Goal of the exercise:
Pull every line with "bean" from the entries below.

(Records shown begins)

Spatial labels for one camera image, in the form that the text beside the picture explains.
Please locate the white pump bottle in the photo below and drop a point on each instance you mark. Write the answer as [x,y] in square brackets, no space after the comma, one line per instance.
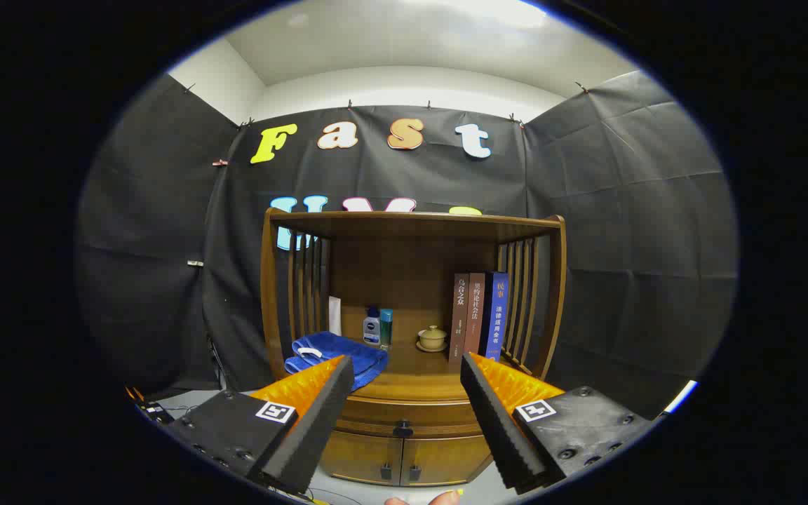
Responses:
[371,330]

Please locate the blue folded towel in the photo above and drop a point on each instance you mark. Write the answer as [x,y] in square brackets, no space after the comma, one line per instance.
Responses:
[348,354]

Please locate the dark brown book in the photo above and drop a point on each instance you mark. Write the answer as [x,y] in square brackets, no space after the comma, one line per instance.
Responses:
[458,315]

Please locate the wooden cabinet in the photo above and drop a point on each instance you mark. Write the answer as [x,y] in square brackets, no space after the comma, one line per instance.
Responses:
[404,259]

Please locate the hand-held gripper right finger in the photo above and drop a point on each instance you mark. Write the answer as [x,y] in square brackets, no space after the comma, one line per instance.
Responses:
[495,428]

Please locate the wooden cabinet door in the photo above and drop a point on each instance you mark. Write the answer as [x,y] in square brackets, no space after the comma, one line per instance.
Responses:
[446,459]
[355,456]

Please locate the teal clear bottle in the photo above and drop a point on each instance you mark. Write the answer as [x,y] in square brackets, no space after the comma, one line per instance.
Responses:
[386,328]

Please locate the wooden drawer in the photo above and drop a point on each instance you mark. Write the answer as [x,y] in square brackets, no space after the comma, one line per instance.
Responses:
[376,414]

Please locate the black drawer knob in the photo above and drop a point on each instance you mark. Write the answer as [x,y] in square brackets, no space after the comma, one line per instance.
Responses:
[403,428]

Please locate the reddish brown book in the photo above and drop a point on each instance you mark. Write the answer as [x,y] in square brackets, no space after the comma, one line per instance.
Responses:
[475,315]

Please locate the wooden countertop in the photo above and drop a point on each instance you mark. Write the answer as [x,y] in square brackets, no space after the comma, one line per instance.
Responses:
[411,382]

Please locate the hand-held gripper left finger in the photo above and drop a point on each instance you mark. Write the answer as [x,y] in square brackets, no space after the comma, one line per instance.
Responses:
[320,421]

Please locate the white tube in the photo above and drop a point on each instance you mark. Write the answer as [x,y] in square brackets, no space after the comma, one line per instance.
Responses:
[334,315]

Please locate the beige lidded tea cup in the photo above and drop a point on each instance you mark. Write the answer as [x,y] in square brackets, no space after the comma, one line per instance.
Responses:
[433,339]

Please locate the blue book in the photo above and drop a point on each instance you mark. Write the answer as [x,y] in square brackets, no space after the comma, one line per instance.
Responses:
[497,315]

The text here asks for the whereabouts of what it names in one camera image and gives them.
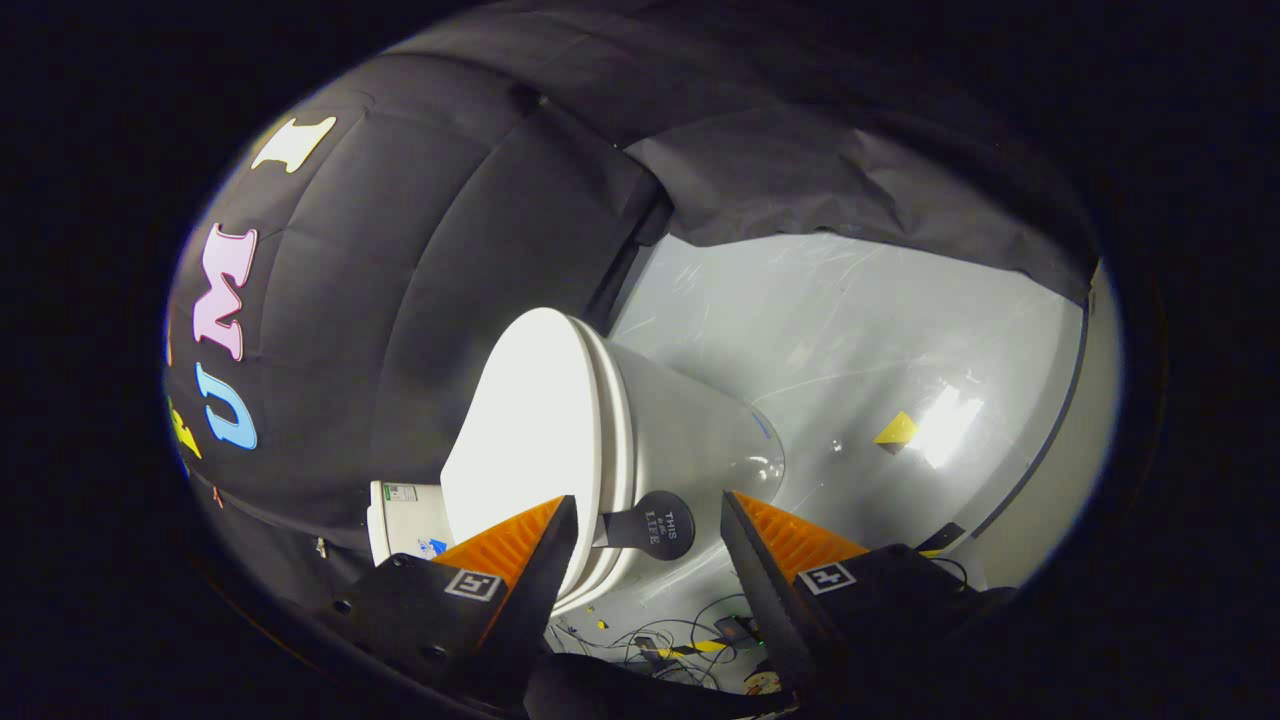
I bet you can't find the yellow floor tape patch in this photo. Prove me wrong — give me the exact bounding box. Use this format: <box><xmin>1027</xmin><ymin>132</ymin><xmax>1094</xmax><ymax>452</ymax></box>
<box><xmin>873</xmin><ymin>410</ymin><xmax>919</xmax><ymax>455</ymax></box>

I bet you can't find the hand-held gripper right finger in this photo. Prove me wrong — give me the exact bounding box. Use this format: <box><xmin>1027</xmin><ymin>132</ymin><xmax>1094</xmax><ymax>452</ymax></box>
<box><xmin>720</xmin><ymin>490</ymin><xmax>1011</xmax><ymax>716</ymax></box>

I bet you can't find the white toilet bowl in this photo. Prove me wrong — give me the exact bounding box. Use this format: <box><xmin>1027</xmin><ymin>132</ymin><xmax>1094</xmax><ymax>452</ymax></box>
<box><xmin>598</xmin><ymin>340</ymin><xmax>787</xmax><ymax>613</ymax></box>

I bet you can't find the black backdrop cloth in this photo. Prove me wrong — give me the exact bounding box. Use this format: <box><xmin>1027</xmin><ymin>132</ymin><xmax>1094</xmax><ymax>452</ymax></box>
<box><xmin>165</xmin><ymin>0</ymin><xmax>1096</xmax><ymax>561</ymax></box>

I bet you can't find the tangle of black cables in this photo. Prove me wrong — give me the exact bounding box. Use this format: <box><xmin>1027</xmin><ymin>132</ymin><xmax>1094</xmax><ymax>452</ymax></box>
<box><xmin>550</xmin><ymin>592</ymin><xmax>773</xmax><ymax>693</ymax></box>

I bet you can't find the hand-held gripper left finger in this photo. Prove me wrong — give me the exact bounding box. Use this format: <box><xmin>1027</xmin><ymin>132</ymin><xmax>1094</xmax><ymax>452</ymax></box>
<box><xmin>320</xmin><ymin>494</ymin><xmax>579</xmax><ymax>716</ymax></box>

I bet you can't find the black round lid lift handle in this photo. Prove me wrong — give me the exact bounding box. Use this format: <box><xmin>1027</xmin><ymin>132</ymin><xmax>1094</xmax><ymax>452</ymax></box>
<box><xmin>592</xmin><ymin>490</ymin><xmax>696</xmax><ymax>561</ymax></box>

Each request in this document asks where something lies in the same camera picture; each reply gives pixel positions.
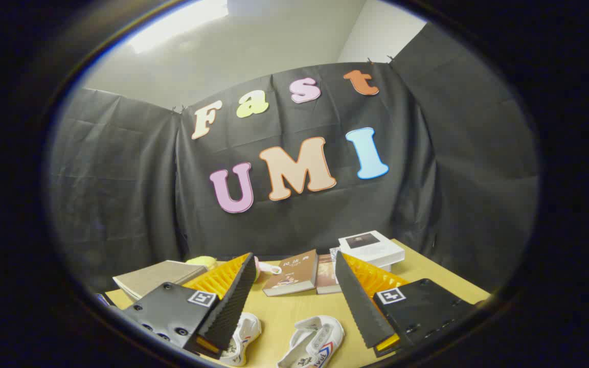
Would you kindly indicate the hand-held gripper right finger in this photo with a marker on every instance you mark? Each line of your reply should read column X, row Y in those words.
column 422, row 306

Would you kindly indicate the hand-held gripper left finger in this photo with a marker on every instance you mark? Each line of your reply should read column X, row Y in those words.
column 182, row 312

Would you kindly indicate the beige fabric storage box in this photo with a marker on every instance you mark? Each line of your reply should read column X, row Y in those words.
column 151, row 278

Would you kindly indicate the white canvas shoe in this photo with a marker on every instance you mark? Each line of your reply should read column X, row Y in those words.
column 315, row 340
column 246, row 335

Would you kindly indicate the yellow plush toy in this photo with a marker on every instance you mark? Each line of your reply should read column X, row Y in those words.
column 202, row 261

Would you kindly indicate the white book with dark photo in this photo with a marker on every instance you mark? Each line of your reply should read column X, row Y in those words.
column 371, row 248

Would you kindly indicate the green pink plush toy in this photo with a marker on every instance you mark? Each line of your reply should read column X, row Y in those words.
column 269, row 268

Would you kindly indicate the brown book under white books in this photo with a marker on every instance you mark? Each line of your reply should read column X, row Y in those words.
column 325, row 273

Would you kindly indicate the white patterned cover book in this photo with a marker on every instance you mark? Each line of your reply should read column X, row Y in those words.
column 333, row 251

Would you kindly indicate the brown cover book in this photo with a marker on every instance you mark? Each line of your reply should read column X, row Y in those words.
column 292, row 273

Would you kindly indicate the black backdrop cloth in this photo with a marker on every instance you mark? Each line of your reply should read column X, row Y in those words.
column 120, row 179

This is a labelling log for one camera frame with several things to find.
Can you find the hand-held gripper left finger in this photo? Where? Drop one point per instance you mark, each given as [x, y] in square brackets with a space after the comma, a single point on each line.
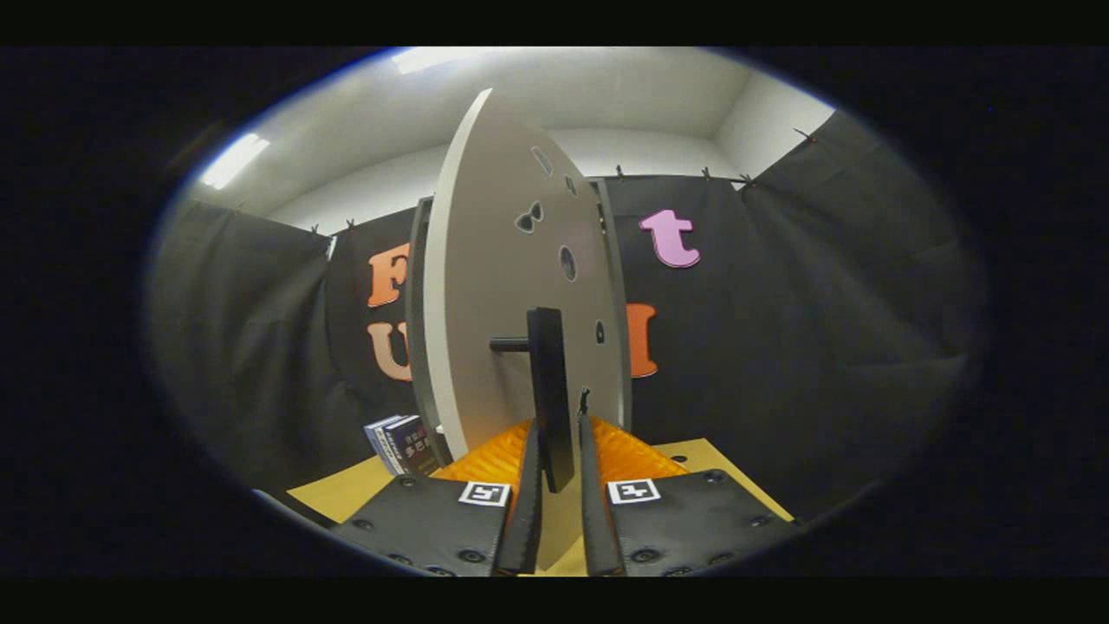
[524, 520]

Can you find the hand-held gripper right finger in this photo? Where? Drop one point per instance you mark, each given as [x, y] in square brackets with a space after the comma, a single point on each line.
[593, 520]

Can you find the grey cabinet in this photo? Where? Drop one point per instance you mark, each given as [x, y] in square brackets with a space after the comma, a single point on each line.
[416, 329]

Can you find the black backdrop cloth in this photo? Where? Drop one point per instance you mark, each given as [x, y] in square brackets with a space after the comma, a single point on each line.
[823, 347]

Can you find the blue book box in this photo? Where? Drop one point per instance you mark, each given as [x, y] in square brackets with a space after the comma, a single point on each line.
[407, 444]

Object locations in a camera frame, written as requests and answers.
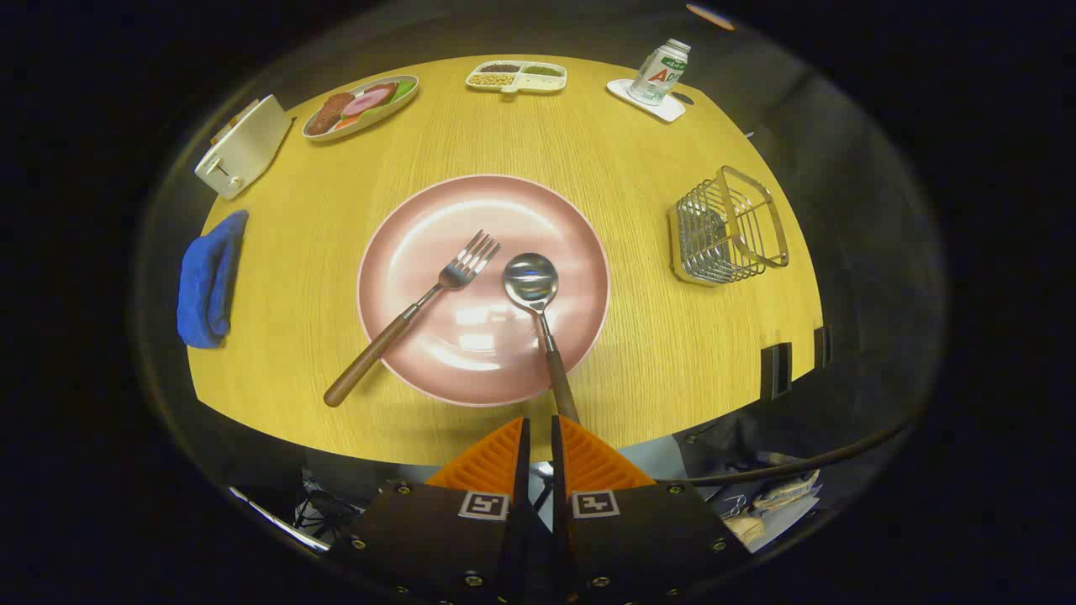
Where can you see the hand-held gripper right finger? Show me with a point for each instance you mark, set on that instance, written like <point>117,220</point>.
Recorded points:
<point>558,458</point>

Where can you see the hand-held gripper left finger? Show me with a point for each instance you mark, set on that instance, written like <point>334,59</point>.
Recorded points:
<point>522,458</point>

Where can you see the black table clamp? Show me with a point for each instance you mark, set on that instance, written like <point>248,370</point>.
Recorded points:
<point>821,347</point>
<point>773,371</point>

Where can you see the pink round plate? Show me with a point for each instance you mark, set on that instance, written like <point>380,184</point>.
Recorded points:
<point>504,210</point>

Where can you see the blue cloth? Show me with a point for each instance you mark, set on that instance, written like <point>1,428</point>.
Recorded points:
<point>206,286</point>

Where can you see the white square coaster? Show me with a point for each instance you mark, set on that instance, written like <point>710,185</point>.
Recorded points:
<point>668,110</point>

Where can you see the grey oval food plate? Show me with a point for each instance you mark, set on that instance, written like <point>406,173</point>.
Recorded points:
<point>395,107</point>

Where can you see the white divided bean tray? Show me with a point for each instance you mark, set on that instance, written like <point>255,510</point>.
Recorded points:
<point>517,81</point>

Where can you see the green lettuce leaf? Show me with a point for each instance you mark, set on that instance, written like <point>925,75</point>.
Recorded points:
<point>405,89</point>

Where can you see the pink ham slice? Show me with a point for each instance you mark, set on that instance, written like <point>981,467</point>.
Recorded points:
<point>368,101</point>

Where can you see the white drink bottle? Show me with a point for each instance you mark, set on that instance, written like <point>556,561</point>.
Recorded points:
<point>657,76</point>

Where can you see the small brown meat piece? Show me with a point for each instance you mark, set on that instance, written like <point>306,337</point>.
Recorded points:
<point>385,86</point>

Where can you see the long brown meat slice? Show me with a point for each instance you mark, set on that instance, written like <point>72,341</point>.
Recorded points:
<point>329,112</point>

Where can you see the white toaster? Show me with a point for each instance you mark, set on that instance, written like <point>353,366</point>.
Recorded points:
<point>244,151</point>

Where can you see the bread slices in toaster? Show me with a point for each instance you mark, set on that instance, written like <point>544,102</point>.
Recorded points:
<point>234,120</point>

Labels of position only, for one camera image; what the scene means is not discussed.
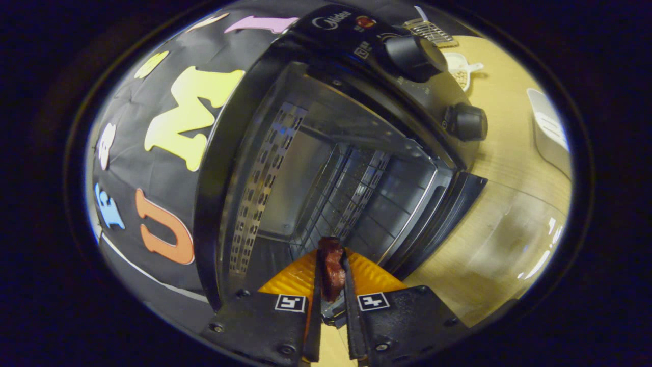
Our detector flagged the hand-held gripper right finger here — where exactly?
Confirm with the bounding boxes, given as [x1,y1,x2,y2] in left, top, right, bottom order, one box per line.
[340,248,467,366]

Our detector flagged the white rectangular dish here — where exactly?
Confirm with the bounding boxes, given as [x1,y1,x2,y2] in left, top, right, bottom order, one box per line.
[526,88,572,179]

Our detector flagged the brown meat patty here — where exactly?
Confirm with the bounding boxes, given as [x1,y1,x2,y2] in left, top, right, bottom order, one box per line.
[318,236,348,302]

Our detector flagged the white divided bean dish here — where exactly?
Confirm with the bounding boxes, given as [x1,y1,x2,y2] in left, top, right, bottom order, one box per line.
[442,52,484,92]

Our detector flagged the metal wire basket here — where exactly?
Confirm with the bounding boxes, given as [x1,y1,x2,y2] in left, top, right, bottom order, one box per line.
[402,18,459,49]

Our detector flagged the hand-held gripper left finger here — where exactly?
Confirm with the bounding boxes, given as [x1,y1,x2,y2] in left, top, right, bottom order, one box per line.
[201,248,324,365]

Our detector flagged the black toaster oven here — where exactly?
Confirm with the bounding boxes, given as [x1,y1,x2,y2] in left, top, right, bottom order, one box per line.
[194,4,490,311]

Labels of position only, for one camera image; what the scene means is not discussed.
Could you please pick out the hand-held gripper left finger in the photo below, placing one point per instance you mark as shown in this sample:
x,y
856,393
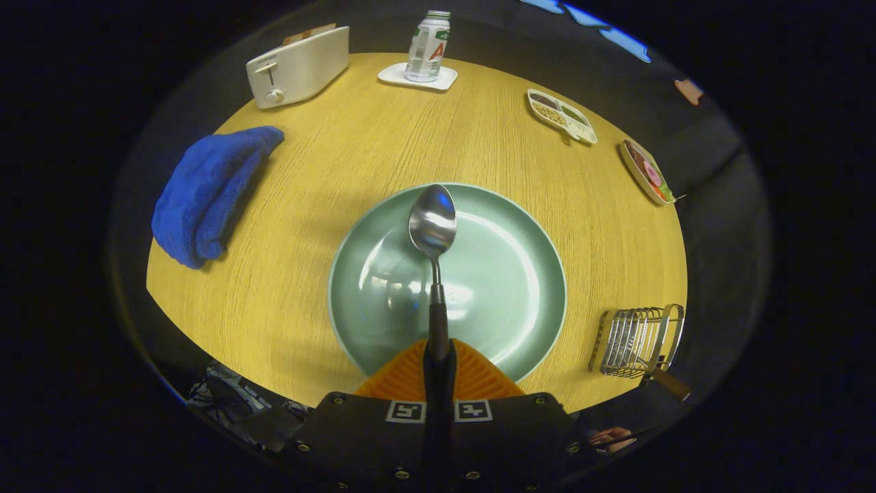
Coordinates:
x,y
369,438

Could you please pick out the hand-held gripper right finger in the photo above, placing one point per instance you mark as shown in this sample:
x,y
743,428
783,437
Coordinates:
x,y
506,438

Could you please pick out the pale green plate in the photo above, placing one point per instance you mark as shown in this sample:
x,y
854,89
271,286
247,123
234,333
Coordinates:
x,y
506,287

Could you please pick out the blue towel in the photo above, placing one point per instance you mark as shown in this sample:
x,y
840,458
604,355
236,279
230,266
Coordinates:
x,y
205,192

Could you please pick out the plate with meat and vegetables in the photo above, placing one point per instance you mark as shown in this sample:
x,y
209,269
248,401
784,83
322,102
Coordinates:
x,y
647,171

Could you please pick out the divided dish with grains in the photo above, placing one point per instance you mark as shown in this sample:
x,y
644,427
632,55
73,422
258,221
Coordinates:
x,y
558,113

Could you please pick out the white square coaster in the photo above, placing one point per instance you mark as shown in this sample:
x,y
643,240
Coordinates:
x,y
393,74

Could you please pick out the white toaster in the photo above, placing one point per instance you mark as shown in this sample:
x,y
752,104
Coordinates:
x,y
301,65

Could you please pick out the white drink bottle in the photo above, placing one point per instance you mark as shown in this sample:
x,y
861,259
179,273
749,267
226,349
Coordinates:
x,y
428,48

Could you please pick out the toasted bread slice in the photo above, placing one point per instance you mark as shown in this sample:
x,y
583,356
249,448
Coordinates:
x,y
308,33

(Records shown ends)

Task result:
Where can you see the white divided bean tray? Show me with a point for each instance you mark, set on that instance, written like <point>255,510</point>.
Our detector flagged the white divided bean dish here — where exactly?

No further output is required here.